Com manutenção “quase zero” e com uma pessoa que ajuda na limpeza, a quinta foi montada em dois dias pelo promotor e pela mulher, que em casa coloca as sementes em placas fenólicas, para depois as mudas serem transferidas para as torres.

“O trabalho é mínimo. Quando começar a produzir em massa, vai precisar de pessoas para embalar, para distribuir”, perspetivou Havy H, esperando que esta ideia chegue a todo o Cabo Verde, que agora tem a primeira quinta privada em África.

“Estou a fazer a minha parte na divulgação”, garantiu, dando conta que já surgiram vários interessados na ideia, mas tudo esbarra na questão do financiamento, um dos maiores problemas apontados por quem quer iniciar algum negócio em Cabo Verde.

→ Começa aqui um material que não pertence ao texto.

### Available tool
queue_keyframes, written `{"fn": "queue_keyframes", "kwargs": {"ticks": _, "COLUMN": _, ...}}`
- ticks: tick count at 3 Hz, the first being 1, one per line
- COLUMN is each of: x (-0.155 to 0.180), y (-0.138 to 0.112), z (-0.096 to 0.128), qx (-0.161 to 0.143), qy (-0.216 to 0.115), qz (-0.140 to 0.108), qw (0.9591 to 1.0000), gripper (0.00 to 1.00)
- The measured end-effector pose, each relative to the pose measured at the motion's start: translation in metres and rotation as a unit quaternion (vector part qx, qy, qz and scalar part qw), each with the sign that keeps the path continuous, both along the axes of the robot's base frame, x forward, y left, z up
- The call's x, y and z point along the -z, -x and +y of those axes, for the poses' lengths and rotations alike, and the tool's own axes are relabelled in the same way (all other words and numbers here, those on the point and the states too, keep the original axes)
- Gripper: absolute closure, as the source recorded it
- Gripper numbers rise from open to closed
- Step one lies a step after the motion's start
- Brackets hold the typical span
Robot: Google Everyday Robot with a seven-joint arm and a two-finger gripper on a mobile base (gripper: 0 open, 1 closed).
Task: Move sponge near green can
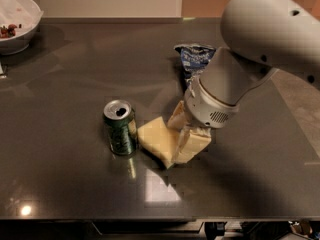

Mas Hélder Silva acredita que a aeroponia é o “futuro no presente” e que daqui a cinco anos a tecnologia vai dominar a agricultura, com todos os ganhos mencionados, e muito mais, numa altura de aumento dos preços de muitos produtos essenciais, por causa da guerra na Ucrânia.

Considerando-se como representante da marca norte-americana em Cabo Verde e não revendedor, Silva já instalou seis torres em casa de particulares, vincando que em pouco tempo o país pode ser autossustentável de vegetais, verduras e legumes.

Também já montou 20 estruturas nas Aldeias Infantis SOS de Assomada, em Santa Catarina de Santiago, algo que disse o deixou ainda mais feliz, porque o propósito de implementar a tecnologia no país é para ajudar os mais carenciados, baixar o preço de alimentos e fazer as pessoas alimentarem melhor.

O projeto está a ter tanto sucesso que a partir deste mês a quinta vai receber visitantes do Senegal, Camarões e da Guiné-Conacri para depois a ideia ser instalada nesses países, revelou.

“Por isso é que estou a ir devagar, quero que as outras pessoas façam isso, o meu é só um ‘showroom’ para verem a tecnologia. Eu não quero ser concorrente a nenhum agricultor, a nenhum produtor”, garantiu o promotor, que leva legumes diretamente da quinta para a mesa dos cabo-verdianos.